To do = Copy out the data word for word. The images are not part of the copy.

*** Data segment Section Begins ***

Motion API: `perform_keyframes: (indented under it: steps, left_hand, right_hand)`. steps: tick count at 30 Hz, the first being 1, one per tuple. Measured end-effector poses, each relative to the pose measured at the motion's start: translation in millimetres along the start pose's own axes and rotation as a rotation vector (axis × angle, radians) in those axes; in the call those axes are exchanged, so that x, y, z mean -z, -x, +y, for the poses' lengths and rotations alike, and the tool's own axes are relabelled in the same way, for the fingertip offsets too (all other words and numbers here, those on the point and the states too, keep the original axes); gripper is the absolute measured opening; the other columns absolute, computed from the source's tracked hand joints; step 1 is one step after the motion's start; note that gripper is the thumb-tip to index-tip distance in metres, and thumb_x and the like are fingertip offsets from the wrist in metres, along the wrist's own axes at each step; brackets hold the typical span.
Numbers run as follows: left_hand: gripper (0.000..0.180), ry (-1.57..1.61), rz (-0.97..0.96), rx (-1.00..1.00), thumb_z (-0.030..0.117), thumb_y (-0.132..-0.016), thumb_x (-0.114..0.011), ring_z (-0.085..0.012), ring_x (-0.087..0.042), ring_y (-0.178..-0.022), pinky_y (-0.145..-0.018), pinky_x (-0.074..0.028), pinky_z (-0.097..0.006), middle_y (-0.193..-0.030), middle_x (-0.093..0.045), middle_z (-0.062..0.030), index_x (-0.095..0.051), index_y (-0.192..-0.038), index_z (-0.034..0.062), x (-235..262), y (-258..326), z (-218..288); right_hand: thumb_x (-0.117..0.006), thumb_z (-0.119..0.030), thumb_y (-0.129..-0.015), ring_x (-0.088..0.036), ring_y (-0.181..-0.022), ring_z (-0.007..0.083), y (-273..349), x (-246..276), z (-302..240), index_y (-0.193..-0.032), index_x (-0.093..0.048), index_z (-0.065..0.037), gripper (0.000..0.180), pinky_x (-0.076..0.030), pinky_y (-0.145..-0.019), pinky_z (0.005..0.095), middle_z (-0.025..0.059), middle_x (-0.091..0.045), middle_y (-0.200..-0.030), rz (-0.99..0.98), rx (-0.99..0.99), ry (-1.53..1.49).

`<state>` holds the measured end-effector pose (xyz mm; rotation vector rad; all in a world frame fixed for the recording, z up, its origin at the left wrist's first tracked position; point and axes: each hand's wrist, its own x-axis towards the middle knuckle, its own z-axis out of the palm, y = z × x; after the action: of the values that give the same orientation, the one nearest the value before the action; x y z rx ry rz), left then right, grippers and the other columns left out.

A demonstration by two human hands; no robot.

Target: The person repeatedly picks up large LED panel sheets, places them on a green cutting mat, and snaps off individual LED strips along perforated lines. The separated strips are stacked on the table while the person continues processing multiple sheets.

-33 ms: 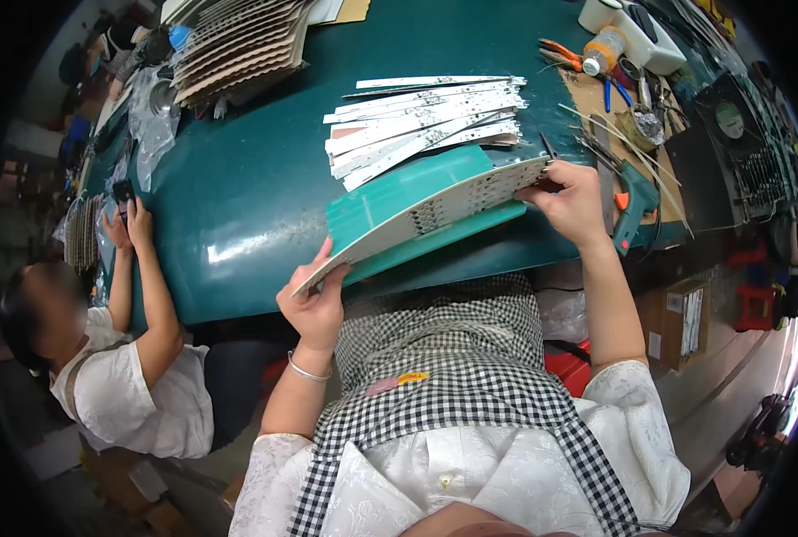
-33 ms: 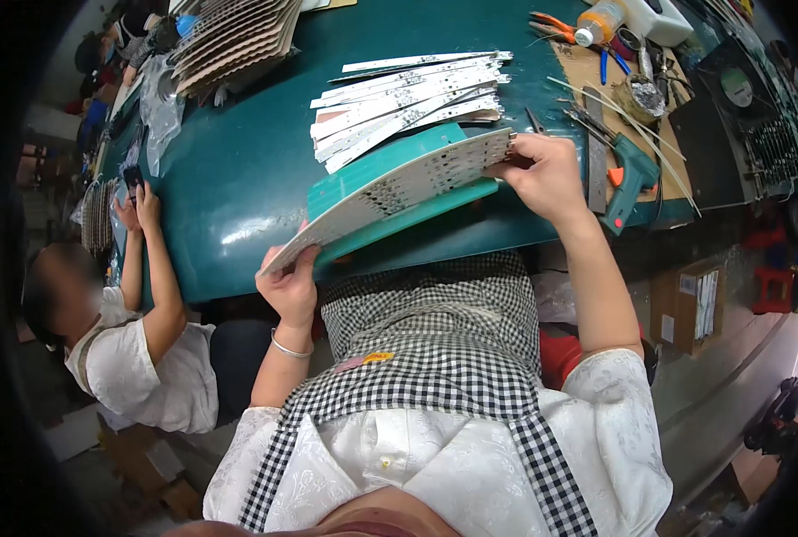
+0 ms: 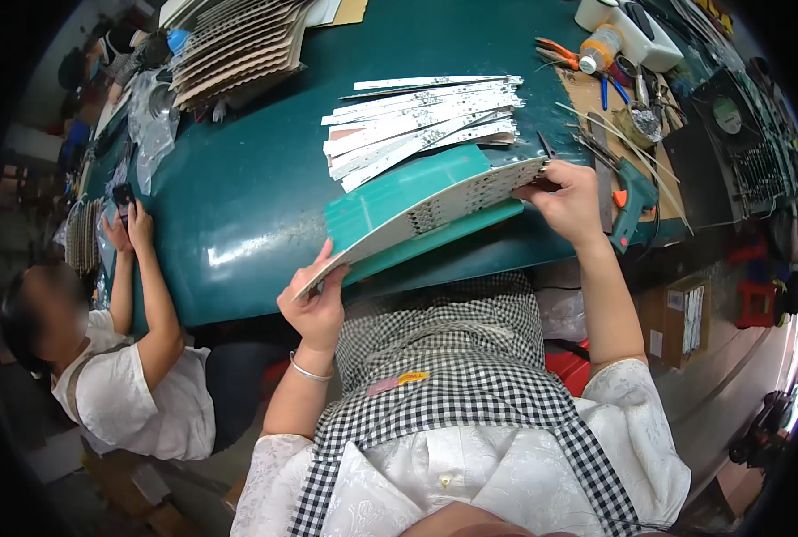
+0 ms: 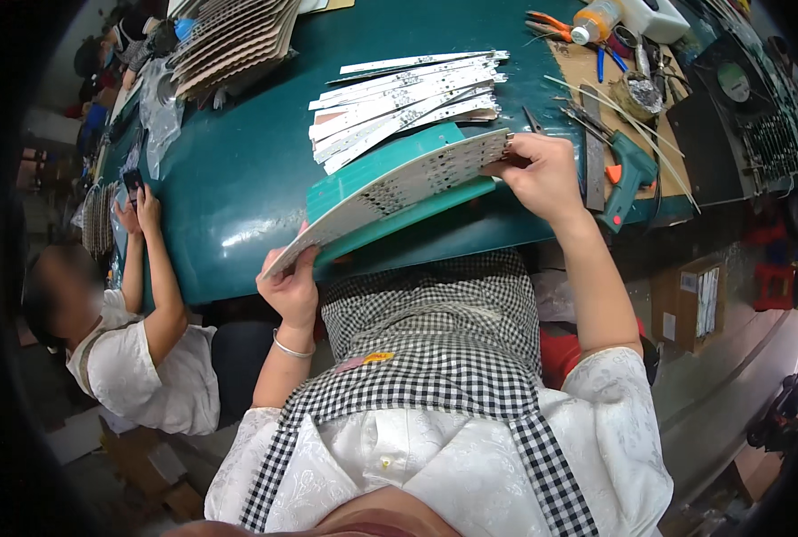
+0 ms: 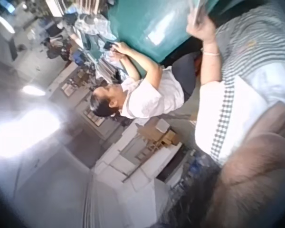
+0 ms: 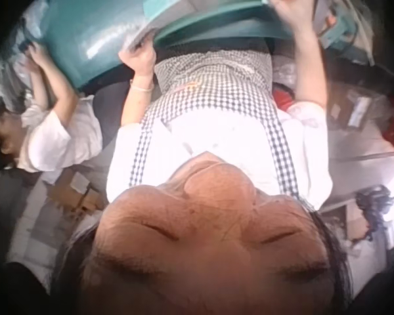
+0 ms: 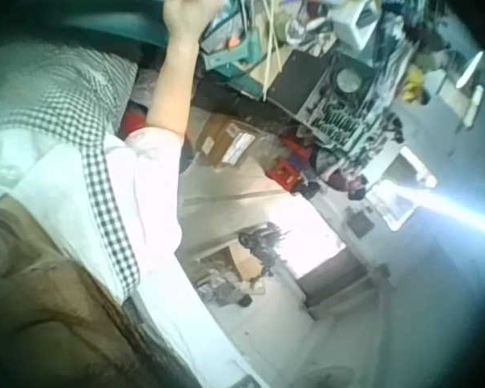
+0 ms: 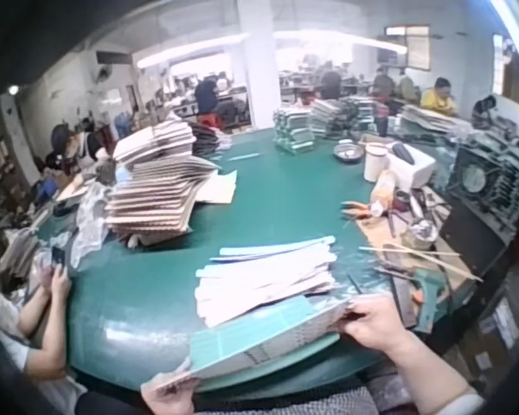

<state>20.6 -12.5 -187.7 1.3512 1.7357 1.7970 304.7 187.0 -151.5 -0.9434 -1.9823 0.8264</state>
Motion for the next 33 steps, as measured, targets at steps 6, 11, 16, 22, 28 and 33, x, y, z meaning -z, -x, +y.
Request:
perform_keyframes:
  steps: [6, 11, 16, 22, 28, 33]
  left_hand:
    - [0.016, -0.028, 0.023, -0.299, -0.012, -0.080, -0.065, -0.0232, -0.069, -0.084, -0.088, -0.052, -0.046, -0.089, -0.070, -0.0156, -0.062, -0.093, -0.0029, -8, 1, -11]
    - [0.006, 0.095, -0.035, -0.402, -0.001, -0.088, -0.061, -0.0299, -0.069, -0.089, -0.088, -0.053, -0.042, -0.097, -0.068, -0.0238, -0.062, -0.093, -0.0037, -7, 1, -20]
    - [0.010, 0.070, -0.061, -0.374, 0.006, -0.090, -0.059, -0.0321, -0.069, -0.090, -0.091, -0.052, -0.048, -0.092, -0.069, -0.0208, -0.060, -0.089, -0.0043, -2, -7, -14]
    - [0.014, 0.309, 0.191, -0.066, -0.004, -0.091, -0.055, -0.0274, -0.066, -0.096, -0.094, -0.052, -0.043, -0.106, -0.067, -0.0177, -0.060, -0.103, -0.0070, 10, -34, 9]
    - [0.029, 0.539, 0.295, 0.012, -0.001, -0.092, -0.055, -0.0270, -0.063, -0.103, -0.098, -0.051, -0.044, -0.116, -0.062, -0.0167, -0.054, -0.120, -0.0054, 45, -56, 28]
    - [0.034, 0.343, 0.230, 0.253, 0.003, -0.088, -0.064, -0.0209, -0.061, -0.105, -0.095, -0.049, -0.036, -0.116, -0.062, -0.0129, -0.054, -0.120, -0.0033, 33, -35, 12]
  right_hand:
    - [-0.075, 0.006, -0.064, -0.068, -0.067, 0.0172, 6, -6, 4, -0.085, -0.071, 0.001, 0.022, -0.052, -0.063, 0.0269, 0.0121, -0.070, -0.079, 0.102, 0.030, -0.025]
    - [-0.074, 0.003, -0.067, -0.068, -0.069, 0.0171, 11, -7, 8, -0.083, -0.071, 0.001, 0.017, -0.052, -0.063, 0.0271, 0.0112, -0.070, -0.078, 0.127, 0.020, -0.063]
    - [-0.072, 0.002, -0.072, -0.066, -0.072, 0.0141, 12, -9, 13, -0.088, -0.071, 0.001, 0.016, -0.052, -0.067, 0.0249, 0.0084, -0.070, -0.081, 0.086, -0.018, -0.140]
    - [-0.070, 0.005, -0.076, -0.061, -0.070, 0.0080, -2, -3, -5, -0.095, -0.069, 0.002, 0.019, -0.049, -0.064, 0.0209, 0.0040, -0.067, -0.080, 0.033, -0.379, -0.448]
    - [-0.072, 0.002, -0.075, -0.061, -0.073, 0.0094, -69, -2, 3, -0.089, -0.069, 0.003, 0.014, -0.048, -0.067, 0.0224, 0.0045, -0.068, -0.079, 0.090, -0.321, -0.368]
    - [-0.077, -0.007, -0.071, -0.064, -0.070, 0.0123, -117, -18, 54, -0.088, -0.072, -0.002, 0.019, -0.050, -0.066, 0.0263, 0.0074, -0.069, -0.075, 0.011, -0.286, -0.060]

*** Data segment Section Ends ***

Exercise output =
Motion API: `perform_keyframes: (indented under it: steps, left_hand, right_hand)`. steps: tick count at 30 Hz, the first being 1, one per tuple. Measured end-effector poses, each relative to the pose measured at the motion's start: translation in millimetres along the start pose's own axes and rotation as a rotation vector (axis × angle, radians) in those axes; in the call those axes are exchanged, so that x, y, z mean -z, -x, +y, for the poses' lengths and rotations alike, and the tool's own axes are relabelled in the same way, for the fingertip offsets too (all other words and numbers here, those on the point and the states too, keep the original axes); gripper is the absolute measured opening; the other columns absolute, computed from the source's tracked hand joints; step 1 is one step after the motion's start; note that gripper is the thumb-tip to index-tip distance in metres, and thumb_x and the like are fingertip offsets from the wrist in metres, along the wrist's own axes at each step; brackets hold the typical span.
Numbers run as follows: left_hand: gripper (0.000..0.180), ry (-1.57..1.61), rz (-0.97..0.96), rx (-1.00..1.00), thumb_z (-0.030..0.117), thumb_y (-0.132..-0.016), thumb_x (-0.114..0.011), ring_z (-0.085..0.012), ring_x (-0.087..0.042), ring_y (-0.178..-0.022), pinky_y (-0.145..-0.018), pinky_x (-0.074..0.028), pinky_z (-0.097..0.006), middle_y (-0.193..-0.030), middle_x (-0.093..0.045), middle_z (-0.062..0.030), index_x (-0.095..0.051), index_y (-0.192..-0.038), index_z (-0.034..0.062), x (-235..262), y (-258..326), z (-218..288); right_hand: thumb_x (-0.117..0.006), thumb_z (-0.119..0.030), thumb_y (-0.129..-0.015), ring_x (-0.088..0.036), ring_y (-0.181..-0.022), ring_z (-0.007..0.083), y (-273..349), x (-246..276), z (-302..240), index_y (-0.193..-0.032), index_x (-0.093..0.048), index_z (-0.065..0.037), gripper (0.000..0.180), pinky_x (-0.076..0.030), pinky_y (-0.145..-0.019), pinky_z (0.005..0.095), middle_z (-0.025..0.059), middle_x (-0.091..0.045), middle_y (-0.200..-0.030), rz (-0.99..0.98), rx (-0.99..0.99), ry (-1.53..1.49).

`<state>` holds the measured end-effector pose (xyz mm; rotation vector rad; all in a world frame fixed for the recording, z up, its origin at the left wrist's first tracked position; point and axes: each hand's wrist, its own x-axis towards the middle knuckle, its own z-axis out of the palm, y = z × x; after the action: of the values that give the same orientation, the one nearest the value before the action; x y z rx ry rz), left then right, grippers and the other columns left out.

A demonstration by two human hands; no robot.

Target: The person repeatedly picks up large LED panel sheets, places them on a green cutting mat, and snaps off individual LED strips along perforated lines. The separated strips are stacked on the table while the person continues processing multiple sheets.

-33 ms: 
-33 ms: 
+0 ms: 
+0 ms: 
+0 ms: 
+0 ms: 
+0 ms: 
+0 ms: 

<state>20.6 -12.5 -187.7 1.3512 1.7357 1.7970 304.7 187.0 -151.5 -0.9434 -1.9823 0.8264</state>
Motion for the next 33 steps, as measured, targets at steps 6, 11, 16, 22, 28 and 33, x, y, z meaning -z, -x, +y.
Request:
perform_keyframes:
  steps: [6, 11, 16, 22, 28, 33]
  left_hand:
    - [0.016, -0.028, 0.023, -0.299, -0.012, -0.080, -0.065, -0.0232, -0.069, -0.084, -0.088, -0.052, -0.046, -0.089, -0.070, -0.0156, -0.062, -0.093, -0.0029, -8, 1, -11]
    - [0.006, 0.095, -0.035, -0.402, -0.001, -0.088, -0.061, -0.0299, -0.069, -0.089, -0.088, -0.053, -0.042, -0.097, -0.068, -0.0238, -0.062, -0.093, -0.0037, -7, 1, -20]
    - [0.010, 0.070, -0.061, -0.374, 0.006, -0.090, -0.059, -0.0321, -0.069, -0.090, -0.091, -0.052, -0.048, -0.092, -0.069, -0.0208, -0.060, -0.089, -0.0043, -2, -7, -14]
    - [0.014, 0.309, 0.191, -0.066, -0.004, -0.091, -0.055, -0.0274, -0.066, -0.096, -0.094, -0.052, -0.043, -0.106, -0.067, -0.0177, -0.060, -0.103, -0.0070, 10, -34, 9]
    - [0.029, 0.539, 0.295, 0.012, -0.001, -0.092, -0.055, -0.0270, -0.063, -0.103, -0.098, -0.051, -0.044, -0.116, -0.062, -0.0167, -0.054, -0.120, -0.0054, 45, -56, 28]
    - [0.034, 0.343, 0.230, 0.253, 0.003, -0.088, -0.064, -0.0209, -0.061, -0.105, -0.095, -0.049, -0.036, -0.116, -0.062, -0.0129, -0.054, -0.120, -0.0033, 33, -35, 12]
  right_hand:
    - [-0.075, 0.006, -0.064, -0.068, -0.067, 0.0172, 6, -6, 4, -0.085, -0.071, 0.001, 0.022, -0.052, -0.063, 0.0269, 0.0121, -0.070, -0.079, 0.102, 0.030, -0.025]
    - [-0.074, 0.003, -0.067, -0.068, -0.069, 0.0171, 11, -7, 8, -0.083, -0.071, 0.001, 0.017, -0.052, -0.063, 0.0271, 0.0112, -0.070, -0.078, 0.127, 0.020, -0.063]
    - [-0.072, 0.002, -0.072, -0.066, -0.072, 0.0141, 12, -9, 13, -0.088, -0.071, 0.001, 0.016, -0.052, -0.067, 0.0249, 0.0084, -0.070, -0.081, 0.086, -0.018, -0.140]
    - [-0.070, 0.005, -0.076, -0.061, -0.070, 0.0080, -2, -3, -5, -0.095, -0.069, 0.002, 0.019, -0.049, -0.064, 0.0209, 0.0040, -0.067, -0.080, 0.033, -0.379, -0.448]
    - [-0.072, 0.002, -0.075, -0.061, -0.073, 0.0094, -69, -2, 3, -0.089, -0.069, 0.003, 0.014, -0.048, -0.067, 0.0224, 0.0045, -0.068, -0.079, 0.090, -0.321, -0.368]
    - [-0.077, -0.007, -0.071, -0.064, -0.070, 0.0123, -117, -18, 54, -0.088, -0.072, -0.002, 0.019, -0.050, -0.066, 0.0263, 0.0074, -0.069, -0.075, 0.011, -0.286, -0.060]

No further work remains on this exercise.